El helicóptero está en marcha

El último ejemplo es el de EEUU, donde Biden ha propuesto un Presupuesto federal equivalente a seis billones de dólares, lo que llevaría al máximo nivel desde 1945, tanto en términos absolutos como relativos. Pero es que dentro de una década ya serán 8,2 billones, con escalofriante déficit de 1,3 billones anuales hasta 2031. Básicamente, como se ha dicho, porque en la cuna del capitalismo que conocemos hoy el Estado debe implementar formidables partidas para ayudar a las familias y sostener el empleo. El célebre helicóptero que arroja dólares ya está funcionando desde hace mucho tiempo. La deuda pública, de hecho, se situará en el 117% del PIB en los próximos años, superando, incluso, a los niveles alcanzados durante la II Guerra Mundial. Hay que recordarlo: en la cuna del capitalismo.
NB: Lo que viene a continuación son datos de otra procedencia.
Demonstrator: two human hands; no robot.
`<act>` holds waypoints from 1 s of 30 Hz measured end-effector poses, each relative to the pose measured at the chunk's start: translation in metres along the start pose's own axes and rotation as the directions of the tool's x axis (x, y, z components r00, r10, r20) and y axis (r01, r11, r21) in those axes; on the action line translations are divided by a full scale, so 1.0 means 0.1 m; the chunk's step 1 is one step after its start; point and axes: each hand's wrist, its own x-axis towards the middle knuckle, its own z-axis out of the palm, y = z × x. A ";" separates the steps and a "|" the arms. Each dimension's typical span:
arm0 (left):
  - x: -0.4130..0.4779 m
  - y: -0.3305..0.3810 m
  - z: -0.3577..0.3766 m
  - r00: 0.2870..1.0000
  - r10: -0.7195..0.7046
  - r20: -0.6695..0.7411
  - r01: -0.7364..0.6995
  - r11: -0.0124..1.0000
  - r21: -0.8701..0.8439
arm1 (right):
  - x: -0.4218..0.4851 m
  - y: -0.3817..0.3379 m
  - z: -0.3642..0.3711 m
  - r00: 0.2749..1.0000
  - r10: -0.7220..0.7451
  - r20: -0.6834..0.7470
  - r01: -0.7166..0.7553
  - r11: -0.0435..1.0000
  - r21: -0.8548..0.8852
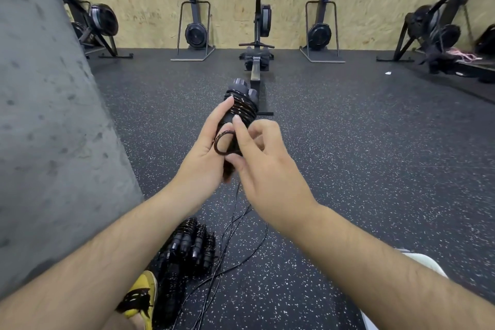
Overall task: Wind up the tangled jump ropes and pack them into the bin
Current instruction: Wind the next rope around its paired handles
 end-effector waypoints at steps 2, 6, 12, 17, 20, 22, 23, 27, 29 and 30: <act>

La gran paradoja, como dijo hace un cuarto de siglo el sociólogo James Petras, mucho antes de que el precariado se pusiera de moda, y cuando parte de la izquierda no vio el peligro que se venía encima, es que las mayores inversiones de la familia en los hijos no han podido contrarrestar "los efectos retrógrados del sistema económico", lo que ha producido una tendencia general "a la movilidad intergeneracional hacia abajo". Es decir, los altos niveles de educación alcanzados en las sociedades avanzadas no son coherentes con las condiciones de vida y trabajo de millones de personas, lo que interpela la naturaleza del sistema económico más allá de si una política fiscal es mejor o peor por gastar uno o dos puntos más de PIB.
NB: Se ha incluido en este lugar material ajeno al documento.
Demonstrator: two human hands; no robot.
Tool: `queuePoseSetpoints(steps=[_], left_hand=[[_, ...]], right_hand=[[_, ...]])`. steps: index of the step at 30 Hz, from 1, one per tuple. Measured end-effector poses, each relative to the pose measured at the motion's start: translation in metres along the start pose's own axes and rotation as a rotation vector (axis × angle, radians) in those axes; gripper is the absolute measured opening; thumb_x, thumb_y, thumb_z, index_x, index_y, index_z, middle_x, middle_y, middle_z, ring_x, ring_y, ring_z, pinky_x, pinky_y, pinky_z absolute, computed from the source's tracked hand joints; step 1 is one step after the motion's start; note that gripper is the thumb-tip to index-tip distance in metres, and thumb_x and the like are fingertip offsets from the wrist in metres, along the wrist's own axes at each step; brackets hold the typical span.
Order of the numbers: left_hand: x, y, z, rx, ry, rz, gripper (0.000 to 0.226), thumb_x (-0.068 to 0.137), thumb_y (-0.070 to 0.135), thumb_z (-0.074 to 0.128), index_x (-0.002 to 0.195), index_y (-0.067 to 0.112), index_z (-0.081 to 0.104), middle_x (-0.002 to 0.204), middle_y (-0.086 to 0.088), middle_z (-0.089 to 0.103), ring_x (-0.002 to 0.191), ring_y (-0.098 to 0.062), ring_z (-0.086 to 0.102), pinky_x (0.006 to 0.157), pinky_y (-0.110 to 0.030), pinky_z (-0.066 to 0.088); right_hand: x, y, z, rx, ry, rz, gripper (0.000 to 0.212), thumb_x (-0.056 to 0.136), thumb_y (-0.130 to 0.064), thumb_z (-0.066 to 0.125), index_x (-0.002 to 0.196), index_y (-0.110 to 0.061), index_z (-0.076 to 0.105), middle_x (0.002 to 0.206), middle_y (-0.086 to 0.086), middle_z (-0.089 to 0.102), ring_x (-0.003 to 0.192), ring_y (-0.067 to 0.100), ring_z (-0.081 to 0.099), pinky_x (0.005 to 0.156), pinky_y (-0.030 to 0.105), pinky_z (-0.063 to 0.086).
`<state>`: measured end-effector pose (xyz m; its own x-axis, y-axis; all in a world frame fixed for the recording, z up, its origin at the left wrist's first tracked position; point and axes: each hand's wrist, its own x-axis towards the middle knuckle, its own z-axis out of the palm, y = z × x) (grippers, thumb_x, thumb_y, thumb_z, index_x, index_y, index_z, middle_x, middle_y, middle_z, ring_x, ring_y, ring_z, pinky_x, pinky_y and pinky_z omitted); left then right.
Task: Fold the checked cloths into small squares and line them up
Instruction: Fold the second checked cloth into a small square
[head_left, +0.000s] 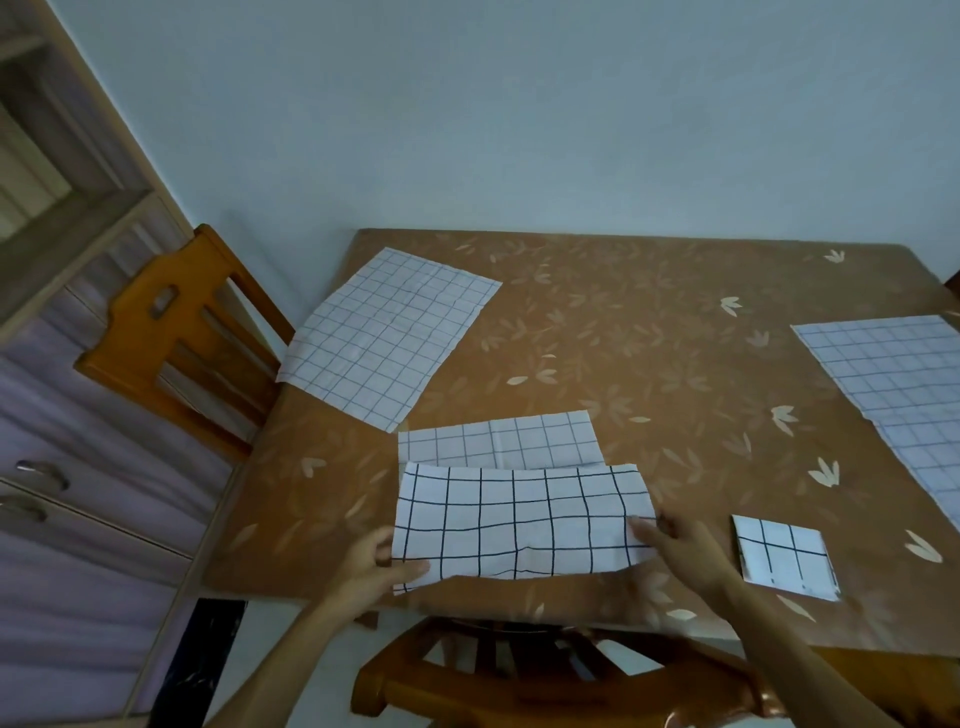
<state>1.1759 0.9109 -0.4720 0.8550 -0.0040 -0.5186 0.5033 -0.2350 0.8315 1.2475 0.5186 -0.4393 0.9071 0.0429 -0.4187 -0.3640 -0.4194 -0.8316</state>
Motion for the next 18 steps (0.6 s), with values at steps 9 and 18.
queuePoseSetpoints(steps=[9,18], left_hand=[[0.006,-0.016,-0.004,-0.085,0.258,-0.089,0.039,0.080,0.025,0.082,0.116,0.017,0.068,0.112,0.002,0.073,0.110,-0.020,0.066,0.090,-0.041,0.057],[0.018,-0.011,0.001,-0.105,0.198,-0.072,0.048,0.088,0.027,0.073,0.129,0.032,0.050,0.103,0.005,0.071,0.096,-0.010,0.068,0.073,-0.021,0.053]], right_hand=[[0.024,0.021,0.009,-0.221,-0.231,-0.034,0.010,0.085,-0.023,0.074,0.090,-0.015,0.073,0.086,0.000,0.075,0.082,0.014,0.071,0.080,0.043,0.057],[0.049,0.037,0.017,-0.280,0.079,0.077,0.025,0.092,-0.025,0.065,0.067,-0.017,0.065,0.062,0.000,0.065,0.064,0.017,0.063,0.059,0.032,0.047]])
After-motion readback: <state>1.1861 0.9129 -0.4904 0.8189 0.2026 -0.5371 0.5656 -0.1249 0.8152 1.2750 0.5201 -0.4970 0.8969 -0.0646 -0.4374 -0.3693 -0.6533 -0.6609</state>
Como dijo en Madrid el economista Paul Collier, la política moderna se ha estructurando en torno a una tensión entre el Estado, por arriba, y el individuo, por abajo, y por medio no queda nada. O casi nada. Las obligaciones no casan con los derechos, en contra de lo que ocurre, por ejemplo, con las cooperativas, y de ahí el auge de las tensiones sociales y del crecimiento del populismo ante el debilitamiento de los sistemas tradicionales de representación. Lo que ha ocurrido recientemente en Chile en torno al debate constitucional lo ilustra perfectamente.

Hacer política social no es gastar más. Lo relevante es atacar las causas que explican que el Estado sea más necesario que nunca

Es curioso, sin embargo, que el debate gire en torno al volumen del gasto público, cuando lo relevante es analizar las causas que explican tanta frustración colectiva y por qué el Estado debe socorrer (y debe hacerlo) a quienes se quedan extramuros del sistema tras quebrarse la solidaridad intergeneracional, que históricamente ha sido la palanca sobre la que ha girado el progreso.

Probablemente, porque una parte de la izquierda ha entendido que hacer política social es gastar más, cuando lo relevante es atacar las causas que explican que el Estado sea más necesario que nunca. Un Estado que nunca tendrá suficientes recursos para cubrir todas las necesidades. En paralelo, la derecha sigue diciendo, cínicamente, que hay que bajar los impuestos, cuando desde la revolución conservadora de los años 80 ha gobernado en múltiples ocasiones y la presión fiscal nunca ha bajado más allá de algún episodio temporal. Precisamente, porque debe cubrir las necesidades sociales. Necesidades que hoy no es capaz de proveer el sistema económico.

No deja de sorprender, por eso, que quienes piden menos peso del Estado o quienes hablan de empoderamiento sean, precisamente, quienes lo alimentan. Es un círculo vicioso.

Sostenía Adam Smith que cuando se reúne en secreto un grupo de empresarios, comienza la conspiración contra la libertad de mercado. Smith, que era ante todo un moralista, no fue el primero que se mostró a favor del libre comercio, pero sí fue quien lo hizo 'respetable', como lo calificó el historiador Rondo Cameron.